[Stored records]
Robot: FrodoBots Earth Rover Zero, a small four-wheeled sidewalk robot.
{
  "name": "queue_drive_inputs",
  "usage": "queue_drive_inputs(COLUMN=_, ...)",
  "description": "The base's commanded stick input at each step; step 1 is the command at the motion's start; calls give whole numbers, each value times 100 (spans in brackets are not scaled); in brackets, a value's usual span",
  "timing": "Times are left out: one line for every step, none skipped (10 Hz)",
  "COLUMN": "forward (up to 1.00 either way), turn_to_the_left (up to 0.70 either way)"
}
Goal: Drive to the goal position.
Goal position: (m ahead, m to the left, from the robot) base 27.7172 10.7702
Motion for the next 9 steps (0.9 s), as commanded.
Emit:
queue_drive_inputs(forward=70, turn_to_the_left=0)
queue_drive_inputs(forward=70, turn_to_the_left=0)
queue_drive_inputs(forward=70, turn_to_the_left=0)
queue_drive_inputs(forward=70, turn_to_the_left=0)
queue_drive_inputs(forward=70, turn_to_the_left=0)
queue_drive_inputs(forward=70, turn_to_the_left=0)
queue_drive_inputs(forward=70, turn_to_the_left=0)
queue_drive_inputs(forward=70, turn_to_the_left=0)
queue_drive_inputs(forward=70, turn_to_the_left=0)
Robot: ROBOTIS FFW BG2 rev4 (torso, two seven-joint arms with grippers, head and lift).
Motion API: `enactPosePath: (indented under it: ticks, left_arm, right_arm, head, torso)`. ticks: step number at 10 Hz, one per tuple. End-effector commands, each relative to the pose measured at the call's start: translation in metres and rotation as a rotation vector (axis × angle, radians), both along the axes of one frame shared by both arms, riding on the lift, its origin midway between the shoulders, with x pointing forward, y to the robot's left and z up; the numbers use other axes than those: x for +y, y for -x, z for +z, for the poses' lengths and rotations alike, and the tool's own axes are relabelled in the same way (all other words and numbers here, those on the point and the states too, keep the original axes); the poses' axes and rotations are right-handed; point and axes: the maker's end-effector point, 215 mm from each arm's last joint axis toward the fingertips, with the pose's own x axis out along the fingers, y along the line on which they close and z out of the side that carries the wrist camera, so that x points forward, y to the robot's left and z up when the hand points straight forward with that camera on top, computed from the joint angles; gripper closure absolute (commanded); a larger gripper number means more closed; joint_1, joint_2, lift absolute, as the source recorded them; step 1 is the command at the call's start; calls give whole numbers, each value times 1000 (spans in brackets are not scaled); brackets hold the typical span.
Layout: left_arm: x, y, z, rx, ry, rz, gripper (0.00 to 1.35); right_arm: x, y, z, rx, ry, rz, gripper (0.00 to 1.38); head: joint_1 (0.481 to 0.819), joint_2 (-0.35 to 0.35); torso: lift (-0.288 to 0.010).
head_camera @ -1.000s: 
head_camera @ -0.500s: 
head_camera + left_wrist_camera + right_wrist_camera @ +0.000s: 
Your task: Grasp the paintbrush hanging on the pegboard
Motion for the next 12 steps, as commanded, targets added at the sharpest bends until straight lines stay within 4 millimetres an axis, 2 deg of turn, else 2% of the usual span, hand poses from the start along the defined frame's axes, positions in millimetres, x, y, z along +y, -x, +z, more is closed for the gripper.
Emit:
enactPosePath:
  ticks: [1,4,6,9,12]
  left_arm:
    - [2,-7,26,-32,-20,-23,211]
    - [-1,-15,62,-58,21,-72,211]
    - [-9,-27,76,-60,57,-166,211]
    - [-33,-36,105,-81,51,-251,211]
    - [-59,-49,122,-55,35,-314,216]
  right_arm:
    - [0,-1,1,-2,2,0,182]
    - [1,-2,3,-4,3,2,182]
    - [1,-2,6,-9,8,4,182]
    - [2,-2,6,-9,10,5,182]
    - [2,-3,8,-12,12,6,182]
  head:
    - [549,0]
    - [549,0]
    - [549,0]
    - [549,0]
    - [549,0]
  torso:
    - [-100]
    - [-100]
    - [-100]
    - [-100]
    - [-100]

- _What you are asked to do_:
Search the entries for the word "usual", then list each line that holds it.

- _Task response_:
  "description": "The base's commanded stick input at each step; step 1 is the command at the motion's start; calls give whole numbers, each value times 100 (spans in brackets are not scaled); in brackets, a value's usual span",
Motion for the next 12 steps, as commanded, targets added at the sharpest bends until straight lines stay within 4 millimetres an axis, 2 deg of turn, else 2% of the usual span, hand poses from the start along the defined frame's axes, positions in millimetres, x, y, z along +y, -x, +z, more is closed for the gripper.

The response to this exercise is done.